* _Task item_
Leaving out the images, please reproduce each line below exactly.

* _Raw data_
━━━━━━━━━━━━━━━━━━━━━━━━━━━━━━

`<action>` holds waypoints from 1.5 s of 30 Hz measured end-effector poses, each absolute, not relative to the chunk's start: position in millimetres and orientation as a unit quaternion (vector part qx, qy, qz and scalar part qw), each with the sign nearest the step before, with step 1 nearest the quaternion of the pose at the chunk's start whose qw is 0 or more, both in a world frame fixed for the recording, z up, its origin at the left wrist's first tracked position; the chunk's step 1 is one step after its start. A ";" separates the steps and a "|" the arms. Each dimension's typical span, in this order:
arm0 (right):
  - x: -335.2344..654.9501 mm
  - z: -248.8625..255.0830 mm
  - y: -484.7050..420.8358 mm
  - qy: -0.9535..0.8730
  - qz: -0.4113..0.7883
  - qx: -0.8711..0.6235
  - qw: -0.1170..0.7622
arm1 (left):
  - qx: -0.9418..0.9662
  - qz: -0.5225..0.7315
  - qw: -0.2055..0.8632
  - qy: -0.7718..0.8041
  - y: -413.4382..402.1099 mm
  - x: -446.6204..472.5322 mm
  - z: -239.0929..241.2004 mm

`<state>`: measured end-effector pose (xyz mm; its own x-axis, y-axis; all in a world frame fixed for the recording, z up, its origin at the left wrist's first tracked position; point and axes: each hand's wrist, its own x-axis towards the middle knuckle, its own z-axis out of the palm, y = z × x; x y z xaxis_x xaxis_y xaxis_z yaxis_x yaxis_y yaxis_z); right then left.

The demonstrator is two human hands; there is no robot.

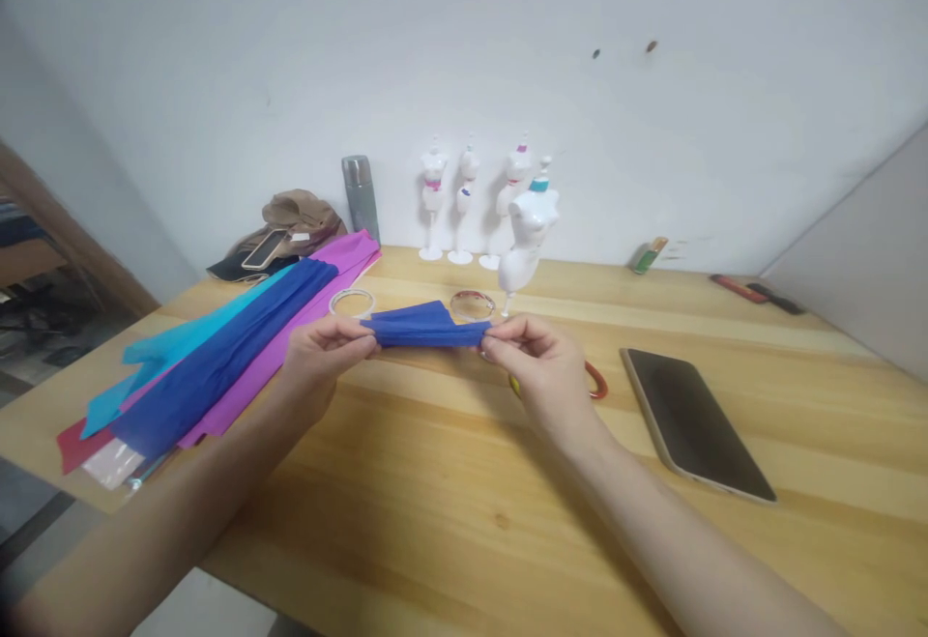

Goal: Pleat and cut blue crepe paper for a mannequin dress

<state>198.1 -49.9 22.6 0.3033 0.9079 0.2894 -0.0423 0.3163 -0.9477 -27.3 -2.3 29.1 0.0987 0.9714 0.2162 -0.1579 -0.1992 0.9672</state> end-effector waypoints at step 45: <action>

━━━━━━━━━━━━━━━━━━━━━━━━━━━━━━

* _Exercise answer_
`<action>` holds waypoints from 1.5 s of 30 Hz measured end-effector poses, each absolute, not relative to the chunk's start: position in millimetres and orientation as a unit quaternion (vector part qx, qy, qz and scalar part qw), each with the sign nearest the step before, with step 1 nearest the quaternion of the pose at the chunk's start whose qw is 0 or more, both in a world frame fixed for the recording, z up, its origin at the left wrist's first tracked position; the chunk's step 1 is one step after its start. A ";" separates the steps and a "|" the arms. Each dimension's typical span, in this order:
arm0 (right):
  - x: -335.2344..654.9501 mm
  - z: -248.8625..255.0830 mm
  - y: -484.7050..420.8358 mm
  - qy: -0.9535..0.8730
  - qz: -0.4113..0.7883
  - qx: -0.8711..0.6235
  - qw: -0.1170..0.7622
arm1 (left):
  - qx: -0.9418..0.9662
  - qz: -0.5225..0.7315
  - qw: -0.2055..0.8632
  - qy: -0.7718..0.8041
  - y: -413.4382..402.1099 mm
  - x: -446.6204..472.5322 mm
  - z: -239.0929..241.2004 mm

`<state>`: measured end-effector pose (xyz mm; its own x-axis, y-axis; all in a world frame fixed for the recording, z up, its origin at the left wrist's first tracked position; point and axes: each hand's wrist, its own x-axis towards the middle knuckle, its own z-axis out of the palm, y = z × x; x y z xaxis_x xaxis_y xaxis_z yaxis_x yaxis_y yaxis_z); right then left.

The demonstrator is two human hands; there is no robot.


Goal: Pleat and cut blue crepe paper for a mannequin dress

<state>198.1 -49.9 22.6 0.3033 0.9079 0.2894 -0.0423 0.3163 -0.9477 -27.3 -2.3 29.1 0.0987 0.9714 0.2162 -0.1579 -0.1992 0.9672</state> end-effector waypoints at step 45: <action>

That completes the exercise.